Task details: Read the listing and extract each line that includes the word "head".

The data:

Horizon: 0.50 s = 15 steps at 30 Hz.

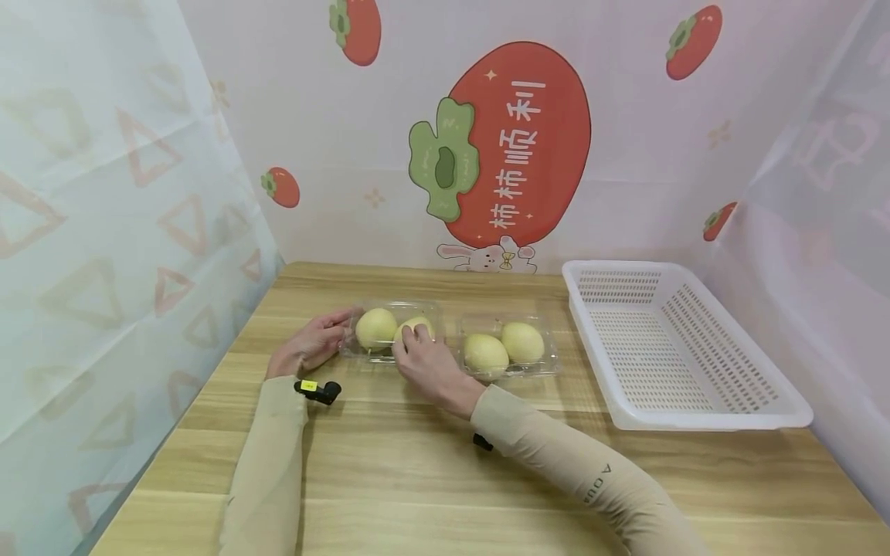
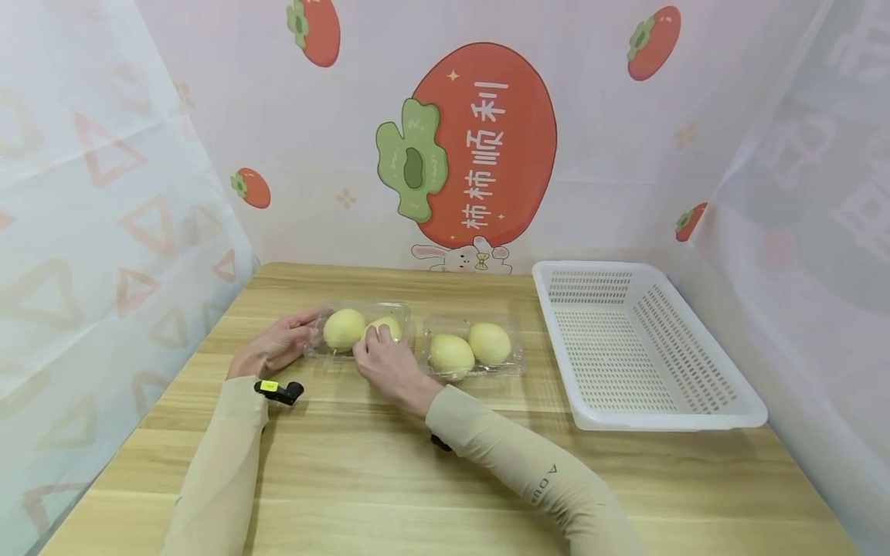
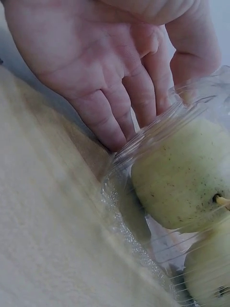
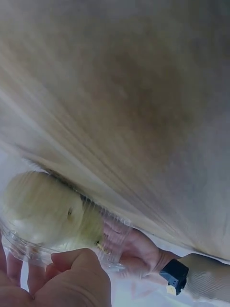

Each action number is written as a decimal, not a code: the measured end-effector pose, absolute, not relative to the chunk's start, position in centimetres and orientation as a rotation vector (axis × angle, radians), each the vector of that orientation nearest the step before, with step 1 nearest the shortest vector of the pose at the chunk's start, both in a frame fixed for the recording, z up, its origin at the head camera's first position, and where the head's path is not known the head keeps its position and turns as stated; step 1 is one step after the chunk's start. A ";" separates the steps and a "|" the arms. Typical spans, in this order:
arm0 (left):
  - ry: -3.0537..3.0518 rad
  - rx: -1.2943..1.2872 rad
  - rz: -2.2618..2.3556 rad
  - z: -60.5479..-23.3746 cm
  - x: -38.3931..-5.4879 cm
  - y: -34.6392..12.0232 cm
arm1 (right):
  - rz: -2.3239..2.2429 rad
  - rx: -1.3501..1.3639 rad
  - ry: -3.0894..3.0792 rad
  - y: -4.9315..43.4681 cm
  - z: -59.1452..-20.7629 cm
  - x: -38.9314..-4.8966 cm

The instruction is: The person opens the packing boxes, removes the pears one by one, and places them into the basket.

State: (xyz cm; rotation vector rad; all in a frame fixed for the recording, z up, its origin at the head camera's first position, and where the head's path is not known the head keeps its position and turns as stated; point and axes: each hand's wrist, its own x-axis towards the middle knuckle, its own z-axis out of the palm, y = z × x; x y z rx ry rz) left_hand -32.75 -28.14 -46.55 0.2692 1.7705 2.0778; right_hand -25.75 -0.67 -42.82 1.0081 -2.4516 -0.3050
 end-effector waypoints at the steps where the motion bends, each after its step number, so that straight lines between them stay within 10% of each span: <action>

Exercise result:
Each action number is written as a decimal, not a code: the measured end-effector pose, absolute, not relative to the chunk's start, position in centimetres and orientation as a rotation vector (axis × angle, radians), each the vector of that orientation nearest the step before, with step 1 nearest the shortest vector of the pose at the chunk's start, both in a frame fixed for the recording, z up, its origin at the head camera's first position, and where the head's path is not known the head keeps its position and turns as stated; step 1 is one step after the chunk's start. A ";" separates the steps and a "|" the arms. Typical spans, in this order:
State: (xyz cm; rotation vector rad; all in a frame fixed for the recording, z up, its origin at the head camera's first position, and where the head's path is not known the head keeps its position and turns as stated; point and axes: each hand's wrist, its own x-axis towards the middle knuckle, its own z-axis out of the palm, y = z × x; x y z rx ry rz) left_hand -32.75 -28.14 -46.55 0.2692 1.7705 2.0778; right_hand -25.75 -0.67 -42.82 1.0081 -2.4516 -0.3050

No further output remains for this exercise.